• TASK BRIEF:
Going from the line that contains "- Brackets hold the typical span" to the last line of the material below, repeat every line exactly.

====== SOURCE MATERIAL

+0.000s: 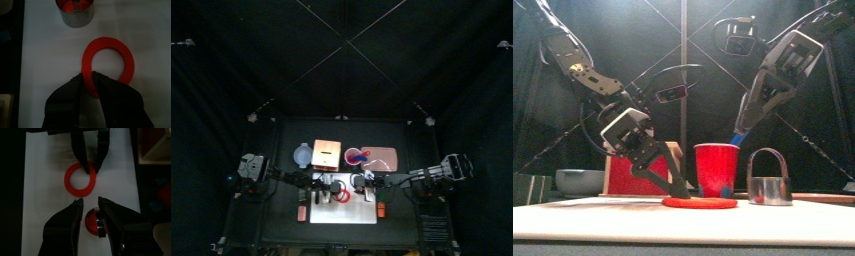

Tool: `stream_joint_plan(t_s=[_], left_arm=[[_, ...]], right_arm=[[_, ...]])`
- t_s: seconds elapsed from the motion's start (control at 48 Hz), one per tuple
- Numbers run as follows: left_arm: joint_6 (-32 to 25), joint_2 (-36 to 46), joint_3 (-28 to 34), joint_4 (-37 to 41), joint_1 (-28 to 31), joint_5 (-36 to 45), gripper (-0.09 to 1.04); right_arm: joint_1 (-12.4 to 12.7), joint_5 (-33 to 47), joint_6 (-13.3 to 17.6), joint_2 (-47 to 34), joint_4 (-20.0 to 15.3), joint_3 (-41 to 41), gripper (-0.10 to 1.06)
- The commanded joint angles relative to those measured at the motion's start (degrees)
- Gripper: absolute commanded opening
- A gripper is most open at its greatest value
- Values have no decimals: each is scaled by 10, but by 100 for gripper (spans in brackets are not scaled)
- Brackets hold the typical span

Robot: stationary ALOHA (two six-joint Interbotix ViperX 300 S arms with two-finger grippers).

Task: Get the cutter from the drawer then cut the dough then place the extra dough in the bowl
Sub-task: Place the extra dough in the bowl

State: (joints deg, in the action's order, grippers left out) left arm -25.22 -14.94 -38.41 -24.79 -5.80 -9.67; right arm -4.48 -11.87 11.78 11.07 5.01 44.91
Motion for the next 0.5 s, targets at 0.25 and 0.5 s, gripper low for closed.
stream_joint_plan(t_s=[0.25,0.5], left_arm=[[0,111,-24,7,8,-63,62],[-1,250,-80,5,64,-127,62]], right_arm=[[1,4,-1,11,-4,-3,71],[4,4,-2,11,-4,0,71]])
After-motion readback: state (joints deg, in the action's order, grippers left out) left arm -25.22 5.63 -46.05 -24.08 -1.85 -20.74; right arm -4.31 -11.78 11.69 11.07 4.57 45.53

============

• EXERCISE SOLUTION:
- Brackets hold the typical span

Robot: stationary ALOHA (two six-joint Interbotix ViperX 300 S arms with two-finger grippers).

Task: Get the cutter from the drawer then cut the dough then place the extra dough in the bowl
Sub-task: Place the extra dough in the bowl

State: (joints deg, in the action's order, grippers left out) left arm -25.22 -14.94 -38.41 -24.79 -5.80 -9.67; right arm -4.48 -11.87 11.78 11.07 5.01 44.91
Motion for the next 0.5 s, targets at 0.25 and 0.5 s, gripper low for closed.
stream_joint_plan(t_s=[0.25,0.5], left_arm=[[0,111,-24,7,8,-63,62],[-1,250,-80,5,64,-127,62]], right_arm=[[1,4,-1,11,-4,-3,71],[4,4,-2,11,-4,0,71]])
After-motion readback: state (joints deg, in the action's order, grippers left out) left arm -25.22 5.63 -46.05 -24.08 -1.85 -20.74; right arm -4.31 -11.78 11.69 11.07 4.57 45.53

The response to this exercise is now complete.